There exist considerable differences of opinion on how to set restoration goals and how to define their success. Ultimately specifying the restoration target or desired state of an ecosystem is a societal choice, informed by scientists and technocrats, but ultimately it is a policy choice. Selecting the desired goal can be politically contentious.[84] Some urge active restoration (e.g. eradicating invasive animals to allow the native ones to survive) and others who believe that protected areas should have the bare minimum of human interference, such as rewilding. Ecosystem restoration has generated controversy. Skeptics doubt that the benefits justify the economic investment or who point to failed restoration projects and question the feasibility of restoration altogether. It can be difficult to set restoration goals, in part because, as Anthony Bradshaw claims, "ecosystems are not static, but in a state of dynamic equilibrium…. [with restoration] we aim [for a] moving target."

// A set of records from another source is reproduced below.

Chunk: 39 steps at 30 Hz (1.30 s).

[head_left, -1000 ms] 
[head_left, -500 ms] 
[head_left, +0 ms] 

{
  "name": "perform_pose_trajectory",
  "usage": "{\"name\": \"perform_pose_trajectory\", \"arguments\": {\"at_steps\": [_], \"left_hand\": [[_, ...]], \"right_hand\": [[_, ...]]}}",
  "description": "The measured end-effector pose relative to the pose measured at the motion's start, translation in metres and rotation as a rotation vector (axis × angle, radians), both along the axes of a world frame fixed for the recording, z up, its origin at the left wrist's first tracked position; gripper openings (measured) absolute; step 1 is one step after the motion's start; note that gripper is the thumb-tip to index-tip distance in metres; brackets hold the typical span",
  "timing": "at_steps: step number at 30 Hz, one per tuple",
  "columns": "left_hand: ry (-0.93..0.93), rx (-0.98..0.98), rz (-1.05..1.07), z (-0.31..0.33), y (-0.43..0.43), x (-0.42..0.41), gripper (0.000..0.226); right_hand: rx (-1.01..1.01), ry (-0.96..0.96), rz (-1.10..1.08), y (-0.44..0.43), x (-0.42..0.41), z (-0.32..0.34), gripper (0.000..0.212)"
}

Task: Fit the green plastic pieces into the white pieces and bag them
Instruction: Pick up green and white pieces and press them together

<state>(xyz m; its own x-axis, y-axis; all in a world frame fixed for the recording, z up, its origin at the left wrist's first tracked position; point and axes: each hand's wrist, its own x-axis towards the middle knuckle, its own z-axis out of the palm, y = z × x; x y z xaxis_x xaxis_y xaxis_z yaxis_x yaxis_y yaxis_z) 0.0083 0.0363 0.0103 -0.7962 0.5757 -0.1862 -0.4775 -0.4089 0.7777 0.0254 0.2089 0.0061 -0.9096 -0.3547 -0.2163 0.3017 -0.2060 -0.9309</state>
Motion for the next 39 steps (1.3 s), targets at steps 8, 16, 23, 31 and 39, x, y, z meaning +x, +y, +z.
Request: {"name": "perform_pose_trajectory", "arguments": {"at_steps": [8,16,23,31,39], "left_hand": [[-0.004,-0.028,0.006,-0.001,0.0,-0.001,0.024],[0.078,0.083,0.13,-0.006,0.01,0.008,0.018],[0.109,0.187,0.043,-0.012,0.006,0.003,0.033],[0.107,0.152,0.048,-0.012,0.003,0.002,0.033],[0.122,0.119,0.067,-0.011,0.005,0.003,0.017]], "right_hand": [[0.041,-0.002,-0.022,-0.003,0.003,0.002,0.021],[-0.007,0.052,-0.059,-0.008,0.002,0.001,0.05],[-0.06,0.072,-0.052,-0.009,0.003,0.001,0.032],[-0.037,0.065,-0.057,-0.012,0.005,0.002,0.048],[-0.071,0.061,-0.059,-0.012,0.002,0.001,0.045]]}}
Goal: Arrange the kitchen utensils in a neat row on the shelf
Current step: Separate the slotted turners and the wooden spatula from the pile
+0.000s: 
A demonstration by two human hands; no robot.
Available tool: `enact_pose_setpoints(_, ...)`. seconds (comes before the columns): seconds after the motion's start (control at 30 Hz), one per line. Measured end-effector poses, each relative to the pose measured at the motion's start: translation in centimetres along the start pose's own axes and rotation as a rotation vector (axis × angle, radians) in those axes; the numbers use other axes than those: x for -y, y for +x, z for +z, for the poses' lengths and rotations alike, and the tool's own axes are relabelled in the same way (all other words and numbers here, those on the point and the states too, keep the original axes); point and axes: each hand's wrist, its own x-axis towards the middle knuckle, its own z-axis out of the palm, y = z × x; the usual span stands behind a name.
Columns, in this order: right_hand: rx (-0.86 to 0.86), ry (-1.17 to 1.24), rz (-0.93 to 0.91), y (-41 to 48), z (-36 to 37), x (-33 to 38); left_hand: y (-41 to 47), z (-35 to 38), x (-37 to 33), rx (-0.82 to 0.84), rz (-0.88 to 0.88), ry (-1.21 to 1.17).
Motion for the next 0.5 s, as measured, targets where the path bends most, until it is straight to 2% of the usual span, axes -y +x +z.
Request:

Some conservationists argue that, though an ecosystem may not be returned to its original state, the functions of the ecosystem (especially ones that provide services to us) may be more valuable in its current configuration (Bradshaw 1987). This is especially true in cases where the ecosystem services are central to the physical and cultural survival of human populations, as is the case with many Native groups in the United States and other communities around the world who subsist using ecological services and environmental resources.[81] One reason to consider ecosystem restoration is to mitigate climate change through activities such as afforestation. Afforestation involves replanting forests, which remove carbon dioxide from the air. Carbon dioxide is a leading cause of global warming (Speth, 2005) and capturing it would help alleviate climate change. Another example of a common driver of restoration projects in the United States is the legal framework of the Clean Water Act, which often requires mitigation for damage inflicted on aquatic systems by development or other activities.[85]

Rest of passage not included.